For instance, Andrews, a prominent Birmingham orthopedist who frequently operates on high-profile athletes, performed Tommy John surgery 119 times from 1995-98. Only nine of those were for high school-aged patients, less than 8 percent, according to Dr. Glenn Fleisig of Andrews’ Alabama Sports Medicine Institute (ASMI) in Birmingham.

And from 2003-06? The numbers skyrocketed to 619 overall and 148 for high school players, or 24 percent.

“We’re seeing an epidemic of arm injuries, both the shoulder and the elbow, that’s appalling,” Andrews said. “We’ve seen a five- to six-fold increase in elbow ulnar collateral ligament injuries since the year 2000. Some of that’s based on increased referrals. [But] my sports medicine peers around the country are all experiencing the same situation.”
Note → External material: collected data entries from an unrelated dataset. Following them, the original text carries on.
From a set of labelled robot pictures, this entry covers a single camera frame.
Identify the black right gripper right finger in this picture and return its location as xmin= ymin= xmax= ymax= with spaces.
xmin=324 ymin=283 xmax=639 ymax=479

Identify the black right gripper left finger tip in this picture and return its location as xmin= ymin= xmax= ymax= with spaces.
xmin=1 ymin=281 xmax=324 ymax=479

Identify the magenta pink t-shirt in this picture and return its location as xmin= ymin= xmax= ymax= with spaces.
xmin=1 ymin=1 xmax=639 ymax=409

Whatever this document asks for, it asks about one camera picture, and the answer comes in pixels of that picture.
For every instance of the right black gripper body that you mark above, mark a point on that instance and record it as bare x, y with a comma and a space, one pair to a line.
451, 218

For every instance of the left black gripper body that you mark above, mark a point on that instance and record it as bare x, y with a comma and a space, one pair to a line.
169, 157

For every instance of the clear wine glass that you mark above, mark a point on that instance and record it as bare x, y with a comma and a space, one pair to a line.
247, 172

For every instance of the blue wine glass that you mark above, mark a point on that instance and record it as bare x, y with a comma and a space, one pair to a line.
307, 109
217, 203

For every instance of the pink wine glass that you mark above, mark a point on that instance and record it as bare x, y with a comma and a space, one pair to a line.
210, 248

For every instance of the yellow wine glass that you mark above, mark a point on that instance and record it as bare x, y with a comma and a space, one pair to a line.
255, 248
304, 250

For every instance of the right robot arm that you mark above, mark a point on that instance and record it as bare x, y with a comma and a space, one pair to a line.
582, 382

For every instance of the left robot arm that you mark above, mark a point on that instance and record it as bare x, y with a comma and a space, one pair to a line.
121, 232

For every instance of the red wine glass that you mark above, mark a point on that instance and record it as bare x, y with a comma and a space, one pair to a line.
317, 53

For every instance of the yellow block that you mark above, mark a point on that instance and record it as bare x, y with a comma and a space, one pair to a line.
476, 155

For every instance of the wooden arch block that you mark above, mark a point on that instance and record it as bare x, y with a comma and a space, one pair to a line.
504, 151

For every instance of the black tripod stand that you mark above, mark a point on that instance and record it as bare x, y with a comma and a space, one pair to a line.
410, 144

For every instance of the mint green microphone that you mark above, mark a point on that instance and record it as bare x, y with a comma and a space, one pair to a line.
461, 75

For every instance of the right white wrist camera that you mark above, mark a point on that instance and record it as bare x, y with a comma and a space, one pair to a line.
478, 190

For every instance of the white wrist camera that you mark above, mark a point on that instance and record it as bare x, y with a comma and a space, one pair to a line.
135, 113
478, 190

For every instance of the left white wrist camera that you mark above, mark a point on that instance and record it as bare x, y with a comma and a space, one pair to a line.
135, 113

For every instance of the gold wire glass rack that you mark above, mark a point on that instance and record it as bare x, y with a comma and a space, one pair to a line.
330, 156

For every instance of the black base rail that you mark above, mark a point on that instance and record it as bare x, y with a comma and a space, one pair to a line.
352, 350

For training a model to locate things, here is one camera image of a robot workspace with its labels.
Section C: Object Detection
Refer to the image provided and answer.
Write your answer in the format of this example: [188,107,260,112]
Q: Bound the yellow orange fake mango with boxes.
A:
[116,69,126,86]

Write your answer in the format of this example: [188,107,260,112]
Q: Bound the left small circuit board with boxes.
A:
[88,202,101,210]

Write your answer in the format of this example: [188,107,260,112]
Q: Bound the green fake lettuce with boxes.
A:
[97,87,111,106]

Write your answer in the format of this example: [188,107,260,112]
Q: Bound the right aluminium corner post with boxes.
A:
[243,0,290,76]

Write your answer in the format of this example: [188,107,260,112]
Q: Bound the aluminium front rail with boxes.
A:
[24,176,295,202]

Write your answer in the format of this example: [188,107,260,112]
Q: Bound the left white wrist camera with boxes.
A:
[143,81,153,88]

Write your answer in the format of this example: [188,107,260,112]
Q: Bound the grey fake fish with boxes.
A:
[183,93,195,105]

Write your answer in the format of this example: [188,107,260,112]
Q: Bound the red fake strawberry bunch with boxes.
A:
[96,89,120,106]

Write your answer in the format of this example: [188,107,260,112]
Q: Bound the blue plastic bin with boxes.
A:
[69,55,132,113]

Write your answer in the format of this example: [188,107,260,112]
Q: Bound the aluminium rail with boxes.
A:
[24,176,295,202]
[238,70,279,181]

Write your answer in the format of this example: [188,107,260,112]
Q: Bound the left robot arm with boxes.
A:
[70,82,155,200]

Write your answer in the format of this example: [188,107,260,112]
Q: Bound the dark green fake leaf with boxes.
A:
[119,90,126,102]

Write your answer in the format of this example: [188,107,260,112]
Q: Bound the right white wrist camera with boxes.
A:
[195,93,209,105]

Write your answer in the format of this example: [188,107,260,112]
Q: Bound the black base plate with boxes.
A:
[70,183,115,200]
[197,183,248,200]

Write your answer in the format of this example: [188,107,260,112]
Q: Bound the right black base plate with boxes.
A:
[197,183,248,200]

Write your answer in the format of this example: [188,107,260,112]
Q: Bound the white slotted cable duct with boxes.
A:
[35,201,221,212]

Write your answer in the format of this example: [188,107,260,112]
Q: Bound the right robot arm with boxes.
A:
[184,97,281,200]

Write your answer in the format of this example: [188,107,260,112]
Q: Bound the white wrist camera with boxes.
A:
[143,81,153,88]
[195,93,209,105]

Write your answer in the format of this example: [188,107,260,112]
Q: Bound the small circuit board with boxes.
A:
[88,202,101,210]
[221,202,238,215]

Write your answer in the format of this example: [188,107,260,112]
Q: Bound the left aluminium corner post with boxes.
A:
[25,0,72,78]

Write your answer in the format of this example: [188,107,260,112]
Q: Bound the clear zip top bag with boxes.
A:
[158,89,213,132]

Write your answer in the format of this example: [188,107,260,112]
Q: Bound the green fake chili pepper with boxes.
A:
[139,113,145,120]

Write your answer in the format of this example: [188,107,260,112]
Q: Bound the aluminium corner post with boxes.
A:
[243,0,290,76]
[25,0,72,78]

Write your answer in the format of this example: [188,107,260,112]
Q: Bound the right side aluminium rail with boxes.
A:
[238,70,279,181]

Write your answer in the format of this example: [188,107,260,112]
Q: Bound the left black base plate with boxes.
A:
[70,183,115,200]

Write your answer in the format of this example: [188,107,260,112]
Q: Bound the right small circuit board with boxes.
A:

In an effort to determine the cause, ASMI tracked 476 youth baseball players during a spring season, measuring pitches, how many curve balls they threw and which players wound up with elbow or shoulder pain. The study was commissioned by USA Baseball’s Medical & Safety Advisory Committee.

Fleisig, ASMI’s research director, said the curve ball correlated with a “slight” risk increase, while pitch count was “the dominant factor.”

The bottom line, he said: “When someone’s tired, take them out. That’s pretty much the only rule you need. We need more rules because not everyone follows that common-sense rule.”

Last year ASMI and USA Baseball recommended imposing pitch counts on young pitchers. Only Little League has taken them up on it so far, after studying the rule in a pilot program last year.

Little League President Stephen Keener said the rule change has drawn mostly positive reviews, and has helped educate parents and coaches about the risks of overworking a young player.

“There’s only so many throws in an arm, and we’d like to see those throws extended over to the life of that player’s career, as opposed to cutting it short at 15 or 16 years old,” Keener said.

The Little League’s pitch limits are: 105 for 17- to 18-year-olds; 95 (13-16), 85 (11-12), and 75 for 10 and under with mandatory rest periods depending on how many pitches are thrown.

Dixie Youth coach Sheldon Johnson said he keeps a close eye on his team’s pitchers, including 10-year-old son Matt. The Montgomery American League limits pitchers to three innings a game for the first half of the season, instead of the national organization’s limit of six innings a week. Dixie Youth also has a mandatory 40-hour rest period between outings of three or more innings.